As we sat down I slipped him a small bottle of whiskey to help him survive the dull routine of hospital life. Our conversation, of course, soon turned to music. I mentioned to John that I had brought with me a tape of a Highland piper to cheer him up. That set him off on a general talk about the music of the Highland pipers of which he is extremely fond and which has had an extensive influence on his own fiddling. Along with the fiddle his father and grandfather had been masters of the Highland pipes, which was a popular instrument in Donegal when John was a boy. Gradually as John's amusing talk drew us into a closer circle the atmosphere of the hospital receded, and in a soft low voice he began lilting pipe tunes, reels, strathpeys, and marches, one after another. He injected into his lilting all the ornamentations and nuances of the Highland pipes. We sat mesmerized, knowing full well that we were witnesses to a magnificent performance, possibly the last ever to be given by this great fiddler. Here in front of us was the emblem of the master musician, a man so impregnated with music that he possessed the capacity to make it with the simplest of instruments in the most adverse of situations. His lilting was so masterful that his voice became the pipes sounding away in the distance. After a while he stopped, apologizing to us, explaining that his illness had left him short of breath. We had only a recording of pipe music to recompense John, but he was anxious to hear the tape. The piper was good and John withdrew into himself to listen to the music. John's body was before us and gradually became an empty shell - his eyes looked only inward. They were dominated by a distant image: the music of the pipes had carried him away. 

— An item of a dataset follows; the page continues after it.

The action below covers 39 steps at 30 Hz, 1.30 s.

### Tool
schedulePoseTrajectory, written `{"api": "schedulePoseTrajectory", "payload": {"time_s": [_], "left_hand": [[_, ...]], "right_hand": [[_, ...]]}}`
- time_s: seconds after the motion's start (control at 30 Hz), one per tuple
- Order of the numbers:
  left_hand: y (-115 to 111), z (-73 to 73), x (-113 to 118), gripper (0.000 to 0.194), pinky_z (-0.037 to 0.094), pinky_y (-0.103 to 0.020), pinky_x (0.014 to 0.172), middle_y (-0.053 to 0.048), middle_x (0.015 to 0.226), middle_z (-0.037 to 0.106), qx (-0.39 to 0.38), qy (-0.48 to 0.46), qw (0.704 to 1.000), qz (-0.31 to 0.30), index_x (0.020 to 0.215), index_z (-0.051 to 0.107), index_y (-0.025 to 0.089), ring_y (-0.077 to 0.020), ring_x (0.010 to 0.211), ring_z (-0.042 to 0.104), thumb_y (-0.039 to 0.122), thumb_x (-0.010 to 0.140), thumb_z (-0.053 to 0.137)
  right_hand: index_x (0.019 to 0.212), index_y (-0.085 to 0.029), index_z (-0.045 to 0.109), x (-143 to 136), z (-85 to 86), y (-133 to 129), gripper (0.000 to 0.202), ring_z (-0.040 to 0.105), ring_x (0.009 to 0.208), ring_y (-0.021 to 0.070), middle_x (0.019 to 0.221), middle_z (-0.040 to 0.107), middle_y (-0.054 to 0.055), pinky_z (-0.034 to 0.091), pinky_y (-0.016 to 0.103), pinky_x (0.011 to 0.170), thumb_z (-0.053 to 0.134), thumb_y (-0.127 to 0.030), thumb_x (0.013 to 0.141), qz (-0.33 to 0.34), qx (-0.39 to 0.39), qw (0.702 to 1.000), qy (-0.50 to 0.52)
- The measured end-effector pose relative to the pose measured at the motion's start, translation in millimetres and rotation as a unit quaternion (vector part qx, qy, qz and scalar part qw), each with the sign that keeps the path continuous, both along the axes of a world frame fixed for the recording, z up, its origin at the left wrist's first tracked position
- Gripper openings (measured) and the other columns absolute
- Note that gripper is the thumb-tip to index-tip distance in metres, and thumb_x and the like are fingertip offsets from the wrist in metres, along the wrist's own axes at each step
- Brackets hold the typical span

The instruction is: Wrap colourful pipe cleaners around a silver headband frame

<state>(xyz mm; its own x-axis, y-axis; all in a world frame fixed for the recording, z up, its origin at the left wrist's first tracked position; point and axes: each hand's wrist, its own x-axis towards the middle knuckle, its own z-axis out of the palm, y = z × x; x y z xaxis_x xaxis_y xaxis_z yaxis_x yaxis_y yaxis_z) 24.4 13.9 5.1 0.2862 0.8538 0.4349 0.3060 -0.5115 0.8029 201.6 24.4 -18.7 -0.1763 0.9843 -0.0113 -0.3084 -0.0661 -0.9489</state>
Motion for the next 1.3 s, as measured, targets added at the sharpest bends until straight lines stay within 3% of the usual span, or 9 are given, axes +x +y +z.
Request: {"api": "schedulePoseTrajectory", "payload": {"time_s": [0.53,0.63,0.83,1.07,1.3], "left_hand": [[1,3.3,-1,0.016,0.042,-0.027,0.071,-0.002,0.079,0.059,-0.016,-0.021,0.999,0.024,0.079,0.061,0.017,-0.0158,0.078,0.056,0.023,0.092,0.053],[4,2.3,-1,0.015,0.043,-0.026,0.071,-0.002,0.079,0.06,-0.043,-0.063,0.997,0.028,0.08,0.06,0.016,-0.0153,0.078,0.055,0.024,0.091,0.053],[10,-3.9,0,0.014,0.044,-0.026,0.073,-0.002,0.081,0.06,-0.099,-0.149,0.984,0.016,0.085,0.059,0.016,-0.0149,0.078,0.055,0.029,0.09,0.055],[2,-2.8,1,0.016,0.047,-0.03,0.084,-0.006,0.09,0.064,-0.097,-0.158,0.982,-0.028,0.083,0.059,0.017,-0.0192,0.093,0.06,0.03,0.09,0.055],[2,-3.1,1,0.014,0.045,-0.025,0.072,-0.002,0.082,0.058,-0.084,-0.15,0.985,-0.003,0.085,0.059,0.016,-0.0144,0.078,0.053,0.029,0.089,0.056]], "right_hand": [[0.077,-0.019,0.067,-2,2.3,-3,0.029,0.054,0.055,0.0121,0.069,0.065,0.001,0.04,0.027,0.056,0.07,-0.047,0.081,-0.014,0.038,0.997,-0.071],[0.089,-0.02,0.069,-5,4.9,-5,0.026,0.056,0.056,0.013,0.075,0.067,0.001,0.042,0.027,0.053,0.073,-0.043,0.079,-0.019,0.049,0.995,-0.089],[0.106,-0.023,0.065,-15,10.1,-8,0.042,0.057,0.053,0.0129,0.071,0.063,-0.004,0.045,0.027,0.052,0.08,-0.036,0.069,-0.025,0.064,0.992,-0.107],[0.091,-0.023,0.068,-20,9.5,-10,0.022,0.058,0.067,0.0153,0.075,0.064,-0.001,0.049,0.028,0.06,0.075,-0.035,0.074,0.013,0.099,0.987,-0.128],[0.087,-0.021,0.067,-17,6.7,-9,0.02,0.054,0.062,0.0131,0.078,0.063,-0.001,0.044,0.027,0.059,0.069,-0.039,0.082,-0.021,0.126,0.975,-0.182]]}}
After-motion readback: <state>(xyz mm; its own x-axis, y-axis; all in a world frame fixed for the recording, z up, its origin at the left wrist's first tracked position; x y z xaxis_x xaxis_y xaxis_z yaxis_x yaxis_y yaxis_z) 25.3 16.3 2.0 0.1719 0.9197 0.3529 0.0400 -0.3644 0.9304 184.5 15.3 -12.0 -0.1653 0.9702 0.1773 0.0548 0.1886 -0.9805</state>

(picture on p53: Ned Gallagher's house) 






My companion and I exchanged looks. We had become aware of his withdrawl at the one moment, and both of us were frightened and at the same time moved. But as the tape played we gradually became aware of another sound that was intruding into our circle. Its volume threatened to overwhelm the music on the tape. As the piper played, one by one each of the inhabitants of the ward had fallen asleep, and each in his turn had contributed a drone to a cacophony of snores that threatened to engulf us. We could not control our laughter at the overpowering sound: twelve old men snoring away in the late afternoon, an off-key accompaniment to the piper playing on the tape. It broke the spell and John slowly came back from wherever he had been and, smiling, suggested that the pipes had put the old men to sleep. His observation reminded us that one of the functions of music in the old Gaelic culture was the magical induction of sleep. After a while we rose, making our way through the droning bodies. We left John Doherty sitting by his bed calmly smoking his pipe as the harsh angular winter light poured through the hospital windows revealing his fragility in that room full of sleeping old men ... 

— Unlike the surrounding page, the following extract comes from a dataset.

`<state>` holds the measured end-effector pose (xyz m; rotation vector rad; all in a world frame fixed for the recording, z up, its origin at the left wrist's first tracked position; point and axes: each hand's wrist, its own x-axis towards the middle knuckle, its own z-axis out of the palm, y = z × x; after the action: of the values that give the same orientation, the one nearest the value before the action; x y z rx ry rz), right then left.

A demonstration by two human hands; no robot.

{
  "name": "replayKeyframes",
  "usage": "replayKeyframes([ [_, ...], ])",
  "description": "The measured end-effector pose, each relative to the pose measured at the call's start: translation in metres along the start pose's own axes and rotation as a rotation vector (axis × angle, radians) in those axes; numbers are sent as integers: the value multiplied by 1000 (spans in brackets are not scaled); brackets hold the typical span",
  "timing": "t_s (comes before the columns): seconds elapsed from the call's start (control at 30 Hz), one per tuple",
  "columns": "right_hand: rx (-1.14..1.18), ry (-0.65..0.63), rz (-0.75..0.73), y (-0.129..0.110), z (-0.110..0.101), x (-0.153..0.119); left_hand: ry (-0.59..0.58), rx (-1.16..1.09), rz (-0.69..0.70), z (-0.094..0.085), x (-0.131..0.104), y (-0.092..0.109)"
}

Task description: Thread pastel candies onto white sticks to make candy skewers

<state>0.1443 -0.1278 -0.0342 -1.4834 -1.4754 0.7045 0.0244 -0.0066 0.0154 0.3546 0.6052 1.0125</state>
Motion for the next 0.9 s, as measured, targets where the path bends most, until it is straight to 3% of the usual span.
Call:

Several months after our visit John Doherty was discharged from hospital in a weak but basically healthy condition. His near encounter with death seemed to have eradicated the last remnants of his former life style. Soon after his release he retired to a small town in Eastern Donegal where he had relations who could look after him. He has ceased playing in pubs as a full-time practice, and kept no fiddle in the house with him for fear of disturbing the nighbours. He was willing to play for the occasional friend who dropped by with a violin, and when he played the old power was still present, yet for a man of his experience he seemed immersed in silence. Good as this regimen may have been for his physical condition, John was only able to abide it for a short period. He soon took to the road again, circulating among the hospitable homes of many friends he has throughout Donegal. The patterns of a lifetime were hard to change. As he travels, moving among his close friends and admirers, he carries no fiddle with him. It is indicative of the type of life he has led that John Doherty can move from place to place in Donegal, knowing that in each resting-place he chooses a fiddle will inevitably find its way into his hands so that he can fill the house with the sound of his music. It is as if he has a pre-determined appointment with every fiddle he plays. 

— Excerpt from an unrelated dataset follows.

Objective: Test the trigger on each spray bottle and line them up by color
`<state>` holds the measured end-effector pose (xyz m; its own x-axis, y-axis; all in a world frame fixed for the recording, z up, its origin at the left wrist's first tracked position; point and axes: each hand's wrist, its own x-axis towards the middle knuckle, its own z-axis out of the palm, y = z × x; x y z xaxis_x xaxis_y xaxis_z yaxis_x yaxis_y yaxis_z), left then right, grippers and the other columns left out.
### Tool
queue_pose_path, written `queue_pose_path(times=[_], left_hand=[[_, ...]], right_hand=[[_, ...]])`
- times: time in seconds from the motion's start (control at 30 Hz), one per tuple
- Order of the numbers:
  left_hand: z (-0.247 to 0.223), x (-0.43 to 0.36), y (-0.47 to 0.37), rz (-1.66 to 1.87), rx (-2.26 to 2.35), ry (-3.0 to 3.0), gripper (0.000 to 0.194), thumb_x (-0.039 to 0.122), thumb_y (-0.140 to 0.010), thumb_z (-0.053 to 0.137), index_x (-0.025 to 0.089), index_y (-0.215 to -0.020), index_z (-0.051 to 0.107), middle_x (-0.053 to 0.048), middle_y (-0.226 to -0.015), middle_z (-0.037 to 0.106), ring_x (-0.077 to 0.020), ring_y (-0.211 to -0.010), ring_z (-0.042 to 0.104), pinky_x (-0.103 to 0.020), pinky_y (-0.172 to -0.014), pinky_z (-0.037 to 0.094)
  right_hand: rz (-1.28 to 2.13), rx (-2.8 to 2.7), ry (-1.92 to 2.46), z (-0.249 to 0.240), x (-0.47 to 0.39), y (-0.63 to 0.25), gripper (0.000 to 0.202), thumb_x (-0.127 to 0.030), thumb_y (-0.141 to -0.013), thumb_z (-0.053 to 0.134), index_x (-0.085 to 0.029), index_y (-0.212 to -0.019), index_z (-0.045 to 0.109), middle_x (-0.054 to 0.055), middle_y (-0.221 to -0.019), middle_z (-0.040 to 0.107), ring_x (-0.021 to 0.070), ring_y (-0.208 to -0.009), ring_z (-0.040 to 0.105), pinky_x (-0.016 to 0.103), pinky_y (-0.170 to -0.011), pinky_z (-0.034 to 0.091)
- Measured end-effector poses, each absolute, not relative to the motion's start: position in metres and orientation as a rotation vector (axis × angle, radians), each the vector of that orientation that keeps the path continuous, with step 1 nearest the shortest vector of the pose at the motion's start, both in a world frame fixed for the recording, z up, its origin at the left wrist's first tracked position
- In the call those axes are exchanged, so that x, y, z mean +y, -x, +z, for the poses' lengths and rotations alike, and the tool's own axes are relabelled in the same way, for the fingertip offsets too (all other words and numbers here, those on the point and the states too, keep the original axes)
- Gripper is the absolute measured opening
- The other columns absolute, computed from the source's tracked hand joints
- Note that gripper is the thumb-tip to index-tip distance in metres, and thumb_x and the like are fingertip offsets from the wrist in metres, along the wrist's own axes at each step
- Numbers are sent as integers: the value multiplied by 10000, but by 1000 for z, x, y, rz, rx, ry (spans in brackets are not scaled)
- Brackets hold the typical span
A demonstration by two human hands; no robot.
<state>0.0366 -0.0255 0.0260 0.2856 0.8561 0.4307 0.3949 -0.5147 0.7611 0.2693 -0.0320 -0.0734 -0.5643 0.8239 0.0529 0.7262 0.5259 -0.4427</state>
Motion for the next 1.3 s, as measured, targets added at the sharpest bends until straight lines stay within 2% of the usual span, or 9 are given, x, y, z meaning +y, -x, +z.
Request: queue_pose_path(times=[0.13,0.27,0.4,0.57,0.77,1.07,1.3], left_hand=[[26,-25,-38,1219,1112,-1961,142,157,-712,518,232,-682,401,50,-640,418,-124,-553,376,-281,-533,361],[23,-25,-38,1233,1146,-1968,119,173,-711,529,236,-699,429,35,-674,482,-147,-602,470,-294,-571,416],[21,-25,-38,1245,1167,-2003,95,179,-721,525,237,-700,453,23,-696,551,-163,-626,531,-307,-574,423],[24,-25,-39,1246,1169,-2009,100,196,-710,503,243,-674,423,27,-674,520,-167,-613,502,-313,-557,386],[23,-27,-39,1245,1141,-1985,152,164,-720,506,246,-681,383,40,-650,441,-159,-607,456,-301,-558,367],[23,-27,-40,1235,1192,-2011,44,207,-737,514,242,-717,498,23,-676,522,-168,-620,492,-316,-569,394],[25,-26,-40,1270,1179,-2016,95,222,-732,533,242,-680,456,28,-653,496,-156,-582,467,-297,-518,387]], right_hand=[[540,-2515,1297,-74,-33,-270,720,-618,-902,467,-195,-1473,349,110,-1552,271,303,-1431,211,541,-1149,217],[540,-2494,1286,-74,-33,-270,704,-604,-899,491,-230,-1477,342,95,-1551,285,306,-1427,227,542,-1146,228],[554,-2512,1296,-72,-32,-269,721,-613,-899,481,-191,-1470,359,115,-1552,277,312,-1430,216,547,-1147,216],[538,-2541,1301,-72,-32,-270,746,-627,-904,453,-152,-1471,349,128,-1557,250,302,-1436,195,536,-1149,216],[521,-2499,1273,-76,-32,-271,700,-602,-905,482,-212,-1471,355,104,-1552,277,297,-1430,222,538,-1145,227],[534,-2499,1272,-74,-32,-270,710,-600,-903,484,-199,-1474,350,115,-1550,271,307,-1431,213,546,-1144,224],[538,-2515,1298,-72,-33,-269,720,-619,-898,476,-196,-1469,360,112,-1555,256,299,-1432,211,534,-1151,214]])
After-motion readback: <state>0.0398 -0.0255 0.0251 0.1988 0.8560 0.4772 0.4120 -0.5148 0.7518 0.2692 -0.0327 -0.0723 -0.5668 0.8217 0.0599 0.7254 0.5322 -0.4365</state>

There is a tale that John is fond of telling that concerns one of his most beautiful pieces of music, a lament he calls 'Paddy Rambles Through the Park.' The tale serves him well as a metaphor for a life devoted to the search for musical experience. 

ジョンさんの大好きなお話をご紹介しましょう。彼が素晴らしく演奏する曲の一つにまつわるものです。その曲は「Paddy Rambles Through the Park(パディが領地を闊歩する)」というラメントです。彼自身が、音楽を求めて自然の中や人々の間を巡ることに、その生涯を懸けたことを、このお話は見事に物語っています。 



(John Doherty) 


'Paddy was a great musical man and a great singer. And he would stroll away at night and go away to rake - to places where they would be dance parties. Well, he was strolling home at a very late hour one night and he was coming past that big demesne about three o'clock at night. But there inside the fence he heard this lovely singer, and he stopped for a moment to listen to the song. “Well,” he says, “that's a lovely singer that's singing just now,” and what was the singer only a banshee. So Paddy wanted to get in near to it so he could hear the song. But at that time they wouldn't take stones away from the park - any stones they would get they put them in a pile. They used to call them a cairn. Well anyhow, he heard the singer at the first cairn. “Well,” says he, “I'll see if I can get in touch with that singer,” says he. He went into the first cairn and the singer was at the second cairn and when he was there the singer was at the third cairn. That is how he was kept rambling through the park till it was clear daylight. But he made good and sure he would have the air of the song with him in great style indeed - and you would know by its playing it is something unearthly.' 



(photo on p55 and picture on p56: John Doherty) 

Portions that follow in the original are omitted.